* **What you need to do**
I'd like every line from the material below that has "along" in it.
Data extract below:
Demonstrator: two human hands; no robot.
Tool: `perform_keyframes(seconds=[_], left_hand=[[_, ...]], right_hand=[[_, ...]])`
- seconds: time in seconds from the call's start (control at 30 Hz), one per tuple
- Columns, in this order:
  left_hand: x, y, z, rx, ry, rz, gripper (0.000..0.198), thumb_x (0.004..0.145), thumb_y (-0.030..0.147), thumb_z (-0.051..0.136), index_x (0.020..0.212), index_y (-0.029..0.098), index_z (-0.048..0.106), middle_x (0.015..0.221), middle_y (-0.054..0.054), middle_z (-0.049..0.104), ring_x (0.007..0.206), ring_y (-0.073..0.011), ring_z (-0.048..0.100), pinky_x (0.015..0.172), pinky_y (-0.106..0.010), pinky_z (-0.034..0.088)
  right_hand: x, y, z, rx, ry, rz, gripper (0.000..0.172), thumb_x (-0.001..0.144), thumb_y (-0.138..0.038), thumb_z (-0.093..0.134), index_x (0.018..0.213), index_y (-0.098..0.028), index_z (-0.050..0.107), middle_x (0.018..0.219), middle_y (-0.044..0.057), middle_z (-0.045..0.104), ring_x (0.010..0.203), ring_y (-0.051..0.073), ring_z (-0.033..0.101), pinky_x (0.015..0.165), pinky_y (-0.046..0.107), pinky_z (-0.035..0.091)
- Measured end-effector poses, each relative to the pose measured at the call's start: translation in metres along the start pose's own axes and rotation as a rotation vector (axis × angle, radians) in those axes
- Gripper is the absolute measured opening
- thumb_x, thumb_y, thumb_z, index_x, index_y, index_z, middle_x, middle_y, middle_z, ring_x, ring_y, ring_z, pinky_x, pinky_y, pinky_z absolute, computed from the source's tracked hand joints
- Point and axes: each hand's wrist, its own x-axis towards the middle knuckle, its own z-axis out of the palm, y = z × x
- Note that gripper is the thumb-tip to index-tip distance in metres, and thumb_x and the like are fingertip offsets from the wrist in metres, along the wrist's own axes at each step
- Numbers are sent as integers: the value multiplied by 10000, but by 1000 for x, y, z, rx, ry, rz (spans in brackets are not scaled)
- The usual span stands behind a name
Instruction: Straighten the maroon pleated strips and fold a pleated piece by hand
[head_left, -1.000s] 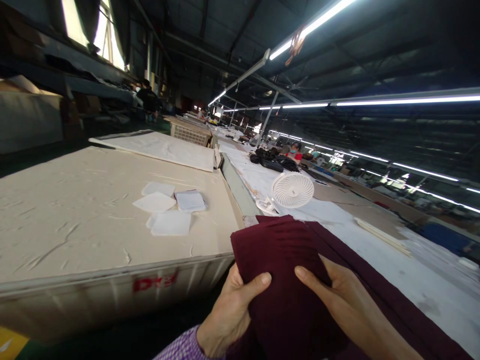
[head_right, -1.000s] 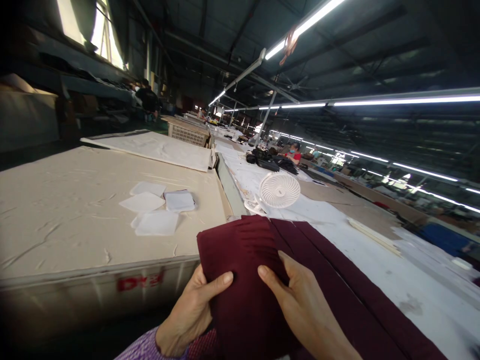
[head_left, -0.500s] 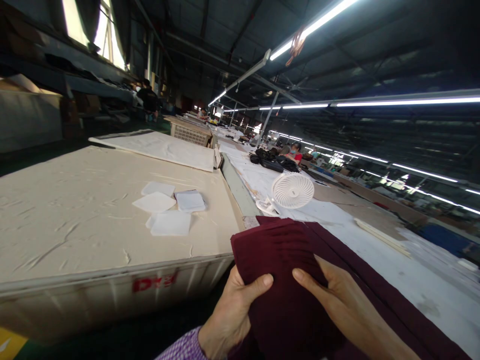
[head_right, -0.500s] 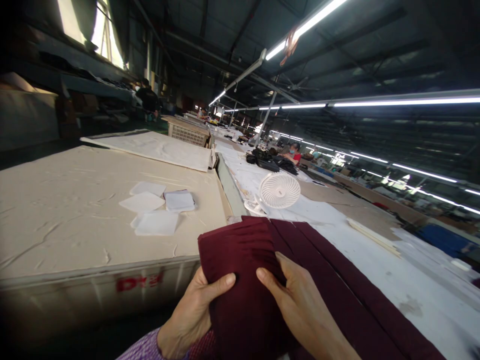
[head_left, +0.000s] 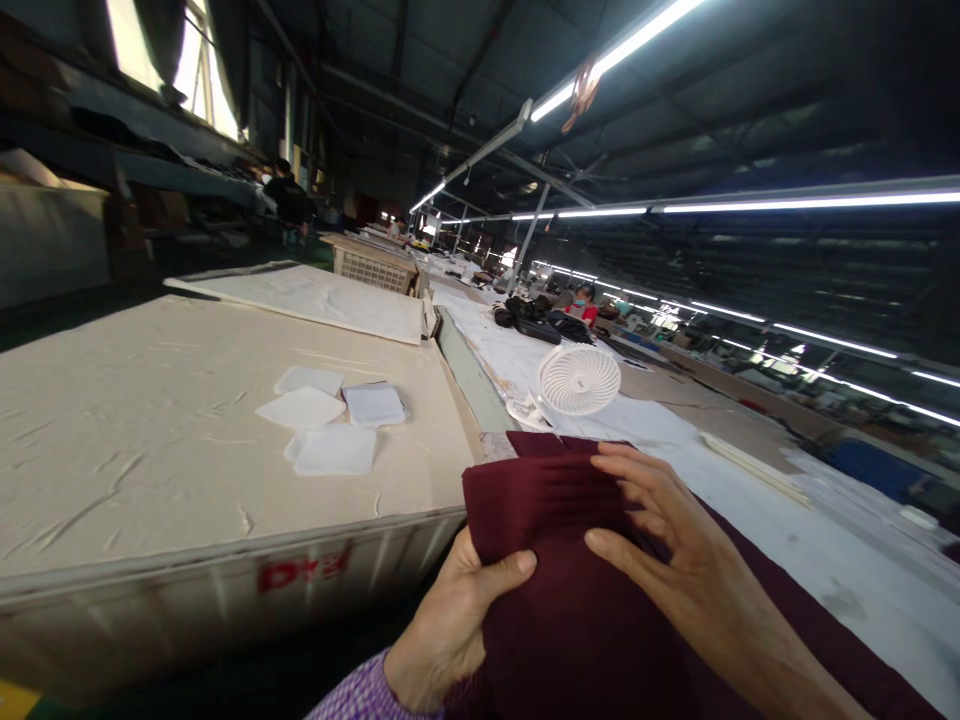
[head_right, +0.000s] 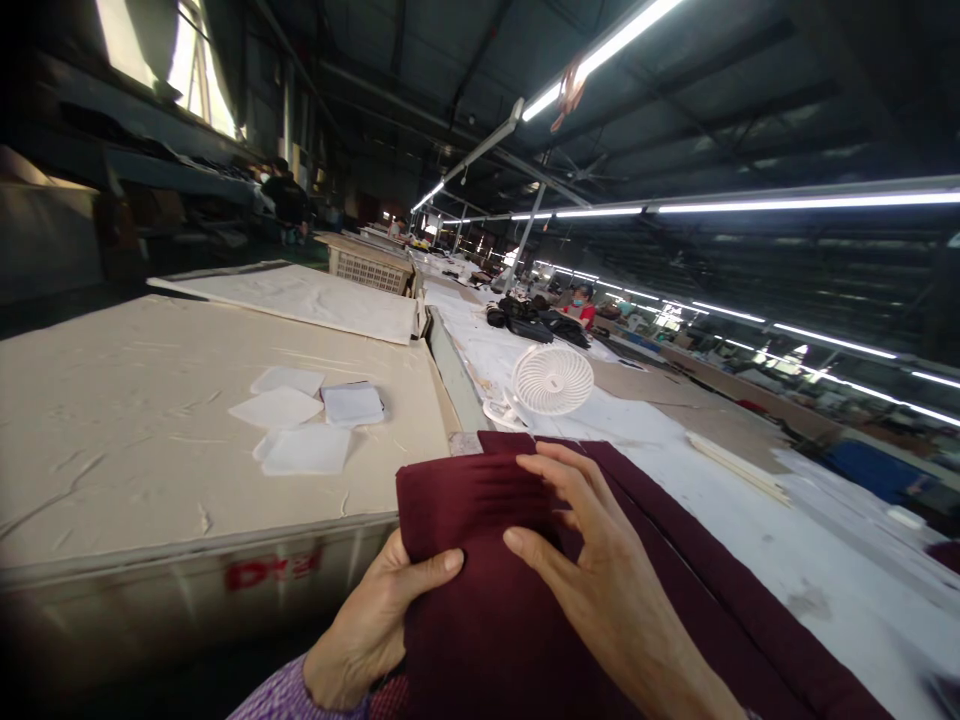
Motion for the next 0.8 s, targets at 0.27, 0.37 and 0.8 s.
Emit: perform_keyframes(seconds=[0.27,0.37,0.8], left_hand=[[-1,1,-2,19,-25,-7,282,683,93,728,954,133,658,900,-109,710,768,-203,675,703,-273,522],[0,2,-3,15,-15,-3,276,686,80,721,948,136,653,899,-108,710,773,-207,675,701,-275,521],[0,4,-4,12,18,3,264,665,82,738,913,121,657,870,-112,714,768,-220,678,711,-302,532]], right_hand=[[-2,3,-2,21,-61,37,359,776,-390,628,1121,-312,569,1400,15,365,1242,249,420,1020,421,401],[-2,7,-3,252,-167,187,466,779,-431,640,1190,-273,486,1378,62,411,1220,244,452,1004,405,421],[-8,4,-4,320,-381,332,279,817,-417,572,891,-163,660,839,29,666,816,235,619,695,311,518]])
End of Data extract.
* **Solution to the problem**
- Measured end-effector poses, each relative to the pose measured at the call's start: translation in metres along the start pose's own axes and rotation as a rotation vector (axis × angle, radians) in those axes
- Note that gripper is the thumb-tip to index-tip distance in metres, and thumb_x and the like are fingertip offsets from the wrist in metres, along the wrist's own axes at each step

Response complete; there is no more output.